Your goal>
The lines to be extracted run from the start of the listing through the line containing "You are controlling"; copy them exactly and nothing else.

Provided material>
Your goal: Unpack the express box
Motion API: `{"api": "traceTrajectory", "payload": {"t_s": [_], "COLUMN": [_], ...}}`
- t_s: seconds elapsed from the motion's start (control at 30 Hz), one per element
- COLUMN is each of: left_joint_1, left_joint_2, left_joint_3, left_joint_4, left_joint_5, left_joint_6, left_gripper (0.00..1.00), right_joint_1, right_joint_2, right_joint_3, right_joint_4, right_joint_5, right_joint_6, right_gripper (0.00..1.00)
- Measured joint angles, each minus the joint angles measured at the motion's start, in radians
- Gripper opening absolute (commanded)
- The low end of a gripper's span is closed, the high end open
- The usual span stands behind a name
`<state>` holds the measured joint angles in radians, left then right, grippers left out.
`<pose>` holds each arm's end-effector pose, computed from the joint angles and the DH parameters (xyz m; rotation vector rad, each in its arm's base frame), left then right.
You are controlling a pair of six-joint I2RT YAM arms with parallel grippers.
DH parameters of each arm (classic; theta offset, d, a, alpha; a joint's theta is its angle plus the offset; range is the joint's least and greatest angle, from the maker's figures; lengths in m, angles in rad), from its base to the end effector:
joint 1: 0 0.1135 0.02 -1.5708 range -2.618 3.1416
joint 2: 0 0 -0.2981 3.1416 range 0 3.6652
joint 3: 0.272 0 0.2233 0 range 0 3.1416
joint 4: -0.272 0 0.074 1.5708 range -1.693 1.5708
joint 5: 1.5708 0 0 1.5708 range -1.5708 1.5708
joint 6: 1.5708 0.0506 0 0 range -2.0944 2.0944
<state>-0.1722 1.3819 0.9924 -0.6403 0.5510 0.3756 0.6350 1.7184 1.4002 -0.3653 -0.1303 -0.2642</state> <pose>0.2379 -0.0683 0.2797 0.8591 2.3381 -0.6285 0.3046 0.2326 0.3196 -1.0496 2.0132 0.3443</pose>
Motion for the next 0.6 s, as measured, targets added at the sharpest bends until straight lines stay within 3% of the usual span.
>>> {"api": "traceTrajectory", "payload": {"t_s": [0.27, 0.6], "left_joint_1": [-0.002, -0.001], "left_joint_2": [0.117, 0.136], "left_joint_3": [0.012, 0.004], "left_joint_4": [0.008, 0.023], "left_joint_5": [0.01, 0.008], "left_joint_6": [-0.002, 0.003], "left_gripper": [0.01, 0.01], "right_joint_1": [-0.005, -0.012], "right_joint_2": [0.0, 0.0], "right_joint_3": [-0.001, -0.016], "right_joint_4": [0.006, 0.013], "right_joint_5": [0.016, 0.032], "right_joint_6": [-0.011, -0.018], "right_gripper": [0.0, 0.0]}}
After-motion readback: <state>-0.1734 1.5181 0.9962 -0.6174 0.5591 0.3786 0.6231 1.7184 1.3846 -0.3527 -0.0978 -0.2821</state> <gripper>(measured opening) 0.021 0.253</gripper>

Response box>
Your goal: Unpack the express box
Motion API: `{"api": "traceTrajectory", "payload": {"t_s": [_], "COLUMN": [_], ...}}`
- t_s: seconds elapsed from the motion's start (control at 30 Hz), one per element
- COLUMN is each of: left_joint_1, left_joint_2, left_joint_3, left_joint_4, left_joint_5, left_joint_6, left_gripper (0.00..1.00), right_joint_1, right_joint_2, right_joint_3, right_joint_4, right_joint_5, right_joint_6, right_gripper (0.00..1.00)
- Measured joint angles, each minus the joint angles measured at the motion's start, in radians
- Gripper opening absolute (commanded)
- The low end of a gripper's span is closed, the high end open
- The usual span stands behind a name
`<state>` holds the measured joint angles in radians, left then right, grippers left out.
`<pose>` holds each arm's end-effector pose, computed from the joint angles and the DH parameters (xyz m; rotation vector rad, each in its arm's base frame), left then right.
You are controlling a pair of six-joint I2RT YAM arms with parallel grippers.

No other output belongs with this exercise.